_Work to complete_: Below, find each line holding "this" and state how many there are, using the number alone.

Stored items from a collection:
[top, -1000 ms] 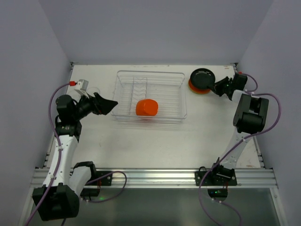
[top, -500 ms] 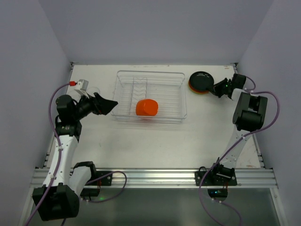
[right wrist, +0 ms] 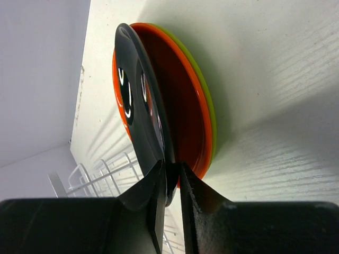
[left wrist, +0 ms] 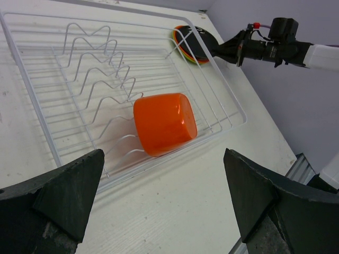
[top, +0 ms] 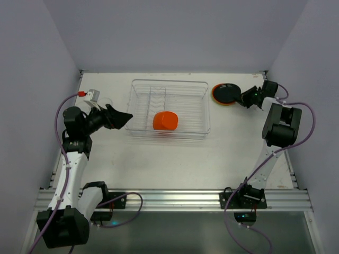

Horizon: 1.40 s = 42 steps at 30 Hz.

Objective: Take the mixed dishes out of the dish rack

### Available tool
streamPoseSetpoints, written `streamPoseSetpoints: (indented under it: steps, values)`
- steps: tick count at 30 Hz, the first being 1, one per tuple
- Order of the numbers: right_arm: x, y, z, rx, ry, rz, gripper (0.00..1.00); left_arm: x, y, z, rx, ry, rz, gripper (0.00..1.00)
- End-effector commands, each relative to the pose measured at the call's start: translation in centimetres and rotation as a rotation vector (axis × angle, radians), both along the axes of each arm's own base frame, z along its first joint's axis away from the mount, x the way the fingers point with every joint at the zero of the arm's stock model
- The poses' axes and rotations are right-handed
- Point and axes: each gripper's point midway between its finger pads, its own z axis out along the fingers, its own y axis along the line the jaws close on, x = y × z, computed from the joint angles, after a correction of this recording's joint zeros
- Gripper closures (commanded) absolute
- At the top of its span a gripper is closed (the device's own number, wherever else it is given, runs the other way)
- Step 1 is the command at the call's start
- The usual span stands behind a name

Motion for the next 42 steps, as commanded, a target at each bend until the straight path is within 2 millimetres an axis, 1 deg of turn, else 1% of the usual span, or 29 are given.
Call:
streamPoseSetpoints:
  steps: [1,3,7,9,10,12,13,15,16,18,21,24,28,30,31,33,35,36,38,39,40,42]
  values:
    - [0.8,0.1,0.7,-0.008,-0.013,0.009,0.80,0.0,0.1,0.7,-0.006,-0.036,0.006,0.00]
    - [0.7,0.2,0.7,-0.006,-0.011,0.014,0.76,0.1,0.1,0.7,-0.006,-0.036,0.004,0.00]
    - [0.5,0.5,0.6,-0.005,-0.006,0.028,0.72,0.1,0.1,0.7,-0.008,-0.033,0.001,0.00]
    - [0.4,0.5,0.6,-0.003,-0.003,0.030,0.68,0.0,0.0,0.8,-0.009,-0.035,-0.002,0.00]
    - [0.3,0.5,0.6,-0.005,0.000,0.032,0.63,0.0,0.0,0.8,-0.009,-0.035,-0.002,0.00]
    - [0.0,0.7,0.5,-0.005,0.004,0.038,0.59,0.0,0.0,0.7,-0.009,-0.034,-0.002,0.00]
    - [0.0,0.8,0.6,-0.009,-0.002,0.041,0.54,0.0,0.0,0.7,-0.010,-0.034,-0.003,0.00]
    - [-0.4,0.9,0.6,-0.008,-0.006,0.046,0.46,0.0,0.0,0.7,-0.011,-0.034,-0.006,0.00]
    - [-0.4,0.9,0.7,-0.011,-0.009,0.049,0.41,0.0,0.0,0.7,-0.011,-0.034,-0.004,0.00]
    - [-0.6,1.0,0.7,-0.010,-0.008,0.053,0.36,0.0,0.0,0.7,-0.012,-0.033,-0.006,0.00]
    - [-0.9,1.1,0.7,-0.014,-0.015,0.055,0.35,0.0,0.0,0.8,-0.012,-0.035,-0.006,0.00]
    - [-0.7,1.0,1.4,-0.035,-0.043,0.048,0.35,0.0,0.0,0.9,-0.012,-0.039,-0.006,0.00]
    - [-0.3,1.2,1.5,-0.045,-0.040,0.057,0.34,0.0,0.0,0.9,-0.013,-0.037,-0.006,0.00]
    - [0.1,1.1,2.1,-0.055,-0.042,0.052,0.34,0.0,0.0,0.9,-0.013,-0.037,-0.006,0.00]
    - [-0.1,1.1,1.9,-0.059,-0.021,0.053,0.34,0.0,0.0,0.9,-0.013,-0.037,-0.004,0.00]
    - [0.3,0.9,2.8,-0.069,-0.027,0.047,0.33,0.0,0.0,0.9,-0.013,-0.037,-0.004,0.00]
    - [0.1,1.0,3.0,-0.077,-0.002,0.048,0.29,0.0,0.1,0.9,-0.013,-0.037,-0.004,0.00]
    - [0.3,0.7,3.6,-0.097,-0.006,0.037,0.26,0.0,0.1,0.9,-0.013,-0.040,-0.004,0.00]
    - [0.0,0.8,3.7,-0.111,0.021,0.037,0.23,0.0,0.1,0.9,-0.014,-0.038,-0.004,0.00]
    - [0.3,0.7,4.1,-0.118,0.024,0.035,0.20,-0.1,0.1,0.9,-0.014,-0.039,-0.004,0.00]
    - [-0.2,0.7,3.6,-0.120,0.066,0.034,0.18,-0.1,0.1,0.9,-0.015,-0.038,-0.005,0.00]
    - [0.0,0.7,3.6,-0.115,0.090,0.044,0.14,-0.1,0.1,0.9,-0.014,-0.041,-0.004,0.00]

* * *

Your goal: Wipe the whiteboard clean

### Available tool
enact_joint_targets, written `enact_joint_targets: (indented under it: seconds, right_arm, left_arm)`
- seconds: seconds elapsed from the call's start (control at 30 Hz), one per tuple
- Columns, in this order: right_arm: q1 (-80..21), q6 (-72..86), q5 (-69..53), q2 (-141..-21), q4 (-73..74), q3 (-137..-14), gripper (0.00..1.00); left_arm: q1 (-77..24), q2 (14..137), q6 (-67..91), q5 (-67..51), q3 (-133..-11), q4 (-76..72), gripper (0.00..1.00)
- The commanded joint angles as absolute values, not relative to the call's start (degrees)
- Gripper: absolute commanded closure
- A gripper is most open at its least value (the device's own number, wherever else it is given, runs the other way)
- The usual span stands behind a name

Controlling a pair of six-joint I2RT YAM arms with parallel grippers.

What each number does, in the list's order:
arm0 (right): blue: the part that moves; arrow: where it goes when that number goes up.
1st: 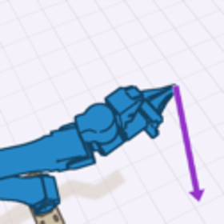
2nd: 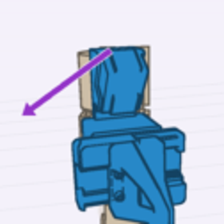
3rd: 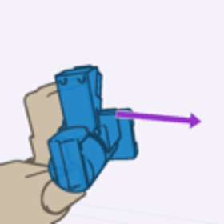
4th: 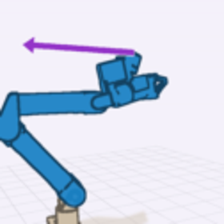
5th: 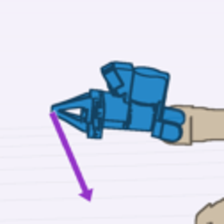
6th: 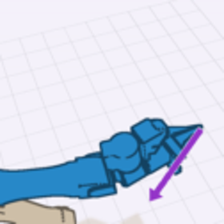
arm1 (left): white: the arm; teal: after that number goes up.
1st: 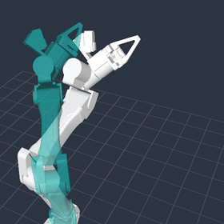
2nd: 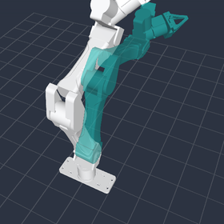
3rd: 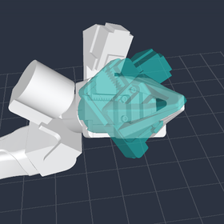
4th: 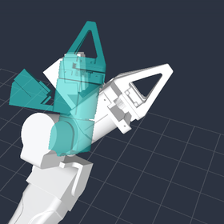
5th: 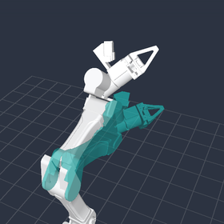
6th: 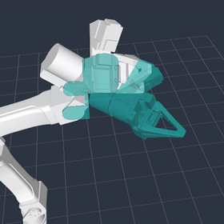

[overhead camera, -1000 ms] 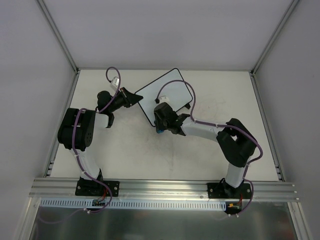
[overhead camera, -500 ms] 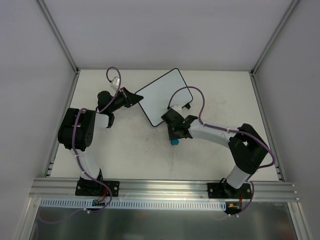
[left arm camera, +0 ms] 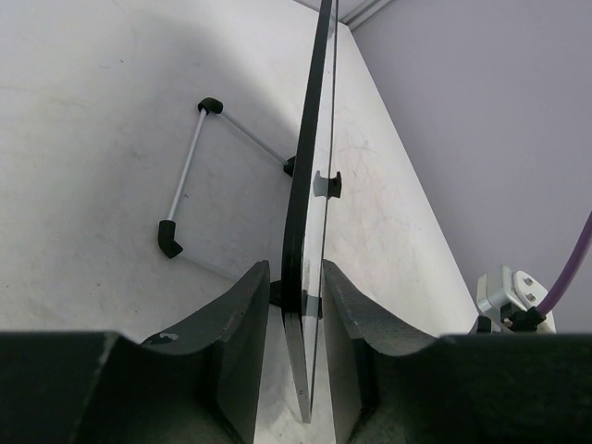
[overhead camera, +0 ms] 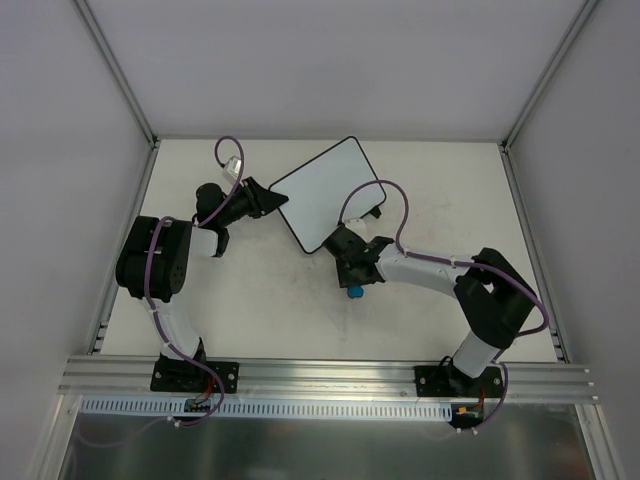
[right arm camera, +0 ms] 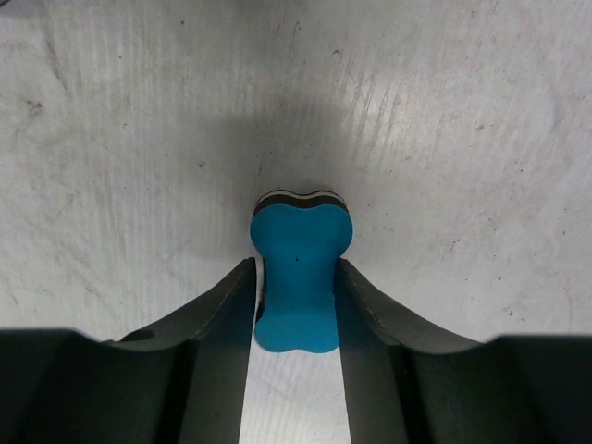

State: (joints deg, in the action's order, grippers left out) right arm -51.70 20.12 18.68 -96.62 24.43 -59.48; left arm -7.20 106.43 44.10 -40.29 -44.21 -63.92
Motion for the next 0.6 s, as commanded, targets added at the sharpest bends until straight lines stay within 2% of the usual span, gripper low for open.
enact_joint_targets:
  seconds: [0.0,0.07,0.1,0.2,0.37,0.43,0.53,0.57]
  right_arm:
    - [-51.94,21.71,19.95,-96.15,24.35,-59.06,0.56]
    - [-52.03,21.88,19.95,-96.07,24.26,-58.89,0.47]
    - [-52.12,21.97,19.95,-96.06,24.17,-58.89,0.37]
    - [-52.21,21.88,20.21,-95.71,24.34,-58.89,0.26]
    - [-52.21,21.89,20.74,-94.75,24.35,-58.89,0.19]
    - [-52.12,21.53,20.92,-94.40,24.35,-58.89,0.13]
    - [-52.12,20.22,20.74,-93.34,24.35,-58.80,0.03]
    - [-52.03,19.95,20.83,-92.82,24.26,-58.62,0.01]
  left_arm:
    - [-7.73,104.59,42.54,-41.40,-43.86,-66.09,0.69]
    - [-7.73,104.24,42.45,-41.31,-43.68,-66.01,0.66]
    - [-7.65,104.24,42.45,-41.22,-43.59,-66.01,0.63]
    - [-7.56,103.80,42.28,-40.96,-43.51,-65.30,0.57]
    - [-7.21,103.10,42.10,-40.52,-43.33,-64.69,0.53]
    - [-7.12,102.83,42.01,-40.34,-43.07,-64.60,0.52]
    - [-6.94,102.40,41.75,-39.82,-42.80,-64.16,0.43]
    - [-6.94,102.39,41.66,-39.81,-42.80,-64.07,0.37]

_Output of the task_: 2